Vagina Museum rescued by creatives doing their bit for the bits of Britain
You may not be anywhere near the office water cooler right now, but we still want to spotlight the most talked about creative from the brands that should be on your radar. Today, we’re talking about the Vagina Museum’s silent auction, led by ad creatives who want you to do your bit for the bits of Britain.
Artist Laurie Lee created a provocative piece on the clandestine phrase, 'See You Next Tuesday.'
Given that the famous Icelandic Phallological Museum has been open for over 20 years, it was about time someone established a dedicated space for the female sexual organ. This was the opinion of Florence Schechter when she founded the world’s first ’Vagina Museum’ – a space in Camden Market that’s now full of everything vulva related, from giant tampons to glittery menstrual cups.
Ever since the museum grew from that thought, it has been mainly funded via a public fundraising drive – which worked fine until the pandemic left it bleeding money. Opened only last year, it has since been pushed to the precipice of closure as it receives no government, council, public or private funding, relying entirely on funding from events, membership programmes and ticket sales.

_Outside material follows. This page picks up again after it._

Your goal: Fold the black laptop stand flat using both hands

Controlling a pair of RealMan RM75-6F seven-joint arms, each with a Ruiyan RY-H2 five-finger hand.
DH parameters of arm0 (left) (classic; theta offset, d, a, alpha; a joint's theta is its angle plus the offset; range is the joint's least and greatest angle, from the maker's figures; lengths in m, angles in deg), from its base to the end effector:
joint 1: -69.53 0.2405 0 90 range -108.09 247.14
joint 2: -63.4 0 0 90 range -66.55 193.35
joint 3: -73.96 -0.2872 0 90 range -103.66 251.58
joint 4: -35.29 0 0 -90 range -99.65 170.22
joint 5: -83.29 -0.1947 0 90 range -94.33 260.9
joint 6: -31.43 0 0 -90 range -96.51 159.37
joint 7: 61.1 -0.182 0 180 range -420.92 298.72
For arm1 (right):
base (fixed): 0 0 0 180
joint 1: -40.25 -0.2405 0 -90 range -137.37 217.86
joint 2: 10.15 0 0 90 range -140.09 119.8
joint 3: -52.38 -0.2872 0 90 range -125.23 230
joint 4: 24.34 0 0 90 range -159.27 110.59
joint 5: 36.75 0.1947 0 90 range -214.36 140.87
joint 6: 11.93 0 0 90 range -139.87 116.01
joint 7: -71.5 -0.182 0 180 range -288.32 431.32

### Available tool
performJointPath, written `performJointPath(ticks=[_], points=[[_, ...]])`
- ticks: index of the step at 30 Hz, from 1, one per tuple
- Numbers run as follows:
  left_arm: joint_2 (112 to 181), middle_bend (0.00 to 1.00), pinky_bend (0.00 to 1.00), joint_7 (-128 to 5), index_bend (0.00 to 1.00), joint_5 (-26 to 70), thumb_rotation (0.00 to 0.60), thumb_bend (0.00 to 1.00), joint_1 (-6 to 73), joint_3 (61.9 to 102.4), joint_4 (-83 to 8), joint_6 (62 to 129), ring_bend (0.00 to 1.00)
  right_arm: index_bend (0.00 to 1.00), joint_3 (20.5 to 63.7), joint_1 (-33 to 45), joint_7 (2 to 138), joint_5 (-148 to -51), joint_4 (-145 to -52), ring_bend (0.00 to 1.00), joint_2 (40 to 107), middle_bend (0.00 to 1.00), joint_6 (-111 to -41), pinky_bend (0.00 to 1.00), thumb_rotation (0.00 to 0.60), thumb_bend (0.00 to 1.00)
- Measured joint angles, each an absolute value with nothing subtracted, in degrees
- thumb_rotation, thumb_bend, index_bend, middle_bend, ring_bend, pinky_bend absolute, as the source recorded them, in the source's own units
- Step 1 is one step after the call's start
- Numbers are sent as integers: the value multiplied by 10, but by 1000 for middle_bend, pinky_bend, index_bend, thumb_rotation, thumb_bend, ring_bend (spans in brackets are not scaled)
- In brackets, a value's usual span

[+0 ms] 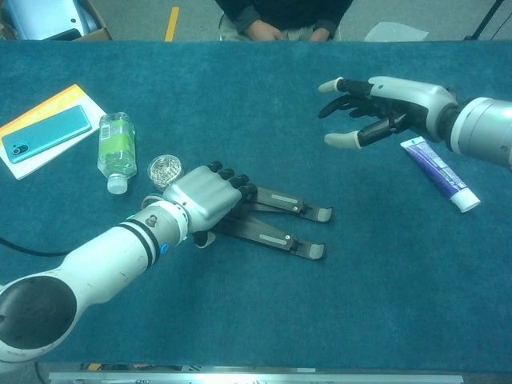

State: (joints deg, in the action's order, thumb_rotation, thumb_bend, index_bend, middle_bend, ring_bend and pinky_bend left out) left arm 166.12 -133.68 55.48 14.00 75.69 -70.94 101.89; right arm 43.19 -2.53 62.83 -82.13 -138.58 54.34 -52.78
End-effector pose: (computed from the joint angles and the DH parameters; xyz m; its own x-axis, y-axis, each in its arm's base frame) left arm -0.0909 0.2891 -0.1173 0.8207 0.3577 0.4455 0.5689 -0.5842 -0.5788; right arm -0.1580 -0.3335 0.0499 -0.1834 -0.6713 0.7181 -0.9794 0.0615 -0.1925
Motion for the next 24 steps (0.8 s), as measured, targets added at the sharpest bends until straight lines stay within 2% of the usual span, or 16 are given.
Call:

To help the museum get back on its feet ahead of its reopening, three ad creatives (Nathalie Gordon, Amy Fasey and Jacob Hellström) approached Schechter and offered their combined expertise for free.

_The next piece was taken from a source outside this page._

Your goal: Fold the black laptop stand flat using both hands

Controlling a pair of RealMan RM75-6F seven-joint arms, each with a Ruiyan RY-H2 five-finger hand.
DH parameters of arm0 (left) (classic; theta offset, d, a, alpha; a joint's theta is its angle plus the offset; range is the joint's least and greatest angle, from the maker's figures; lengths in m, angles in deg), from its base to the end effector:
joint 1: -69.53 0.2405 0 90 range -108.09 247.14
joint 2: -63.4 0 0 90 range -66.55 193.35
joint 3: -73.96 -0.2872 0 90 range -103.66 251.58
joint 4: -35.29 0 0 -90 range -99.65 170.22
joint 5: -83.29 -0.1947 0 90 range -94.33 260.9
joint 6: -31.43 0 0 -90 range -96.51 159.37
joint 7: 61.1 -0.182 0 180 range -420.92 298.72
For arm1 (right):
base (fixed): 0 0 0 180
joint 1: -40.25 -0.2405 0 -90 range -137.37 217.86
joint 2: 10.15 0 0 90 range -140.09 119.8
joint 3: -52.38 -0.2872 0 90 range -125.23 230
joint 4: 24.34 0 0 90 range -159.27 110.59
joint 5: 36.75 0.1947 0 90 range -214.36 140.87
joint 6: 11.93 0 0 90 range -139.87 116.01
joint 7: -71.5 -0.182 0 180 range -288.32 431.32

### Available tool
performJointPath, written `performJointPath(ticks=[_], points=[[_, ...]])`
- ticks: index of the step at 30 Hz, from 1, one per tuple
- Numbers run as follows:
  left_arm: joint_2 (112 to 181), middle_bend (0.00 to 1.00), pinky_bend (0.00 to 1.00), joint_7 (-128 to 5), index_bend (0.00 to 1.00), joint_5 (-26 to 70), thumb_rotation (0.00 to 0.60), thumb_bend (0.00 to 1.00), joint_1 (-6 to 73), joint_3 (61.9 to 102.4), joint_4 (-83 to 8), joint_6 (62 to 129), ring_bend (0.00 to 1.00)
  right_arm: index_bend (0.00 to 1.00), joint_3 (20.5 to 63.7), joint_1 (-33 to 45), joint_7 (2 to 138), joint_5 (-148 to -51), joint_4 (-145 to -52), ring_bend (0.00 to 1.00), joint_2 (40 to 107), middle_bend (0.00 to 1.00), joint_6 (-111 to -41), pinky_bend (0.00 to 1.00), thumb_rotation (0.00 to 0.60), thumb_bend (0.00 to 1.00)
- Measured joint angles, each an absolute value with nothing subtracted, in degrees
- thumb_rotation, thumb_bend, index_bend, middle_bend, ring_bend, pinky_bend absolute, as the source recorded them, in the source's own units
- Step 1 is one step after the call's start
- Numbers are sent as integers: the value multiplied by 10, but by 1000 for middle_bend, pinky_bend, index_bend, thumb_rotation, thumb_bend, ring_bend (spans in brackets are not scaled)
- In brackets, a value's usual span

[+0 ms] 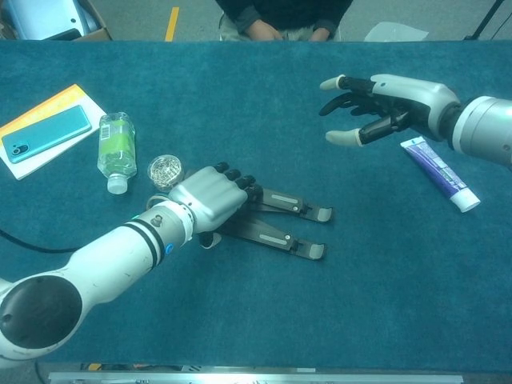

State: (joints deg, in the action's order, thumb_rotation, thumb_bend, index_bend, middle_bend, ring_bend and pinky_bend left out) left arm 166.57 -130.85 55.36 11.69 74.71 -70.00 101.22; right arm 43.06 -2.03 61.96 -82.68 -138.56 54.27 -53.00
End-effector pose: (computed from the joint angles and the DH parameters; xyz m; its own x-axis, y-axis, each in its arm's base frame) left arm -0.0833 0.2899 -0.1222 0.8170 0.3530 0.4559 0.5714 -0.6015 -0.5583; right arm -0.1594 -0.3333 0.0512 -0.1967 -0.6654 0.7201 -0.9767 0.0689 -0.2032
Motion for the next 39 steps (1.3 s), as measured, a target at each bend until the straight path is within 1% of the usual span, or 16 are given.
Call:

The creatives reached out to artists of different disciplines, genders, sexualities and nationalities, asking them to produce original artwork and 60 responded to the brief. The resulting ’Open Soon’ series will be sold in a silent auction to raise money for the museum.
Artists who provided artworks for the auction range from Mr Bingo, who produced a line drawing of pubic hair, to Laurie Lee, who created a provocative piece on the clandestine phrase ’See You Next Tuesday’.
To raise awareness of the silent auction and the reopening of the museum, prints of the works have been posted across London using media space donated by London Lites and Jack Agency.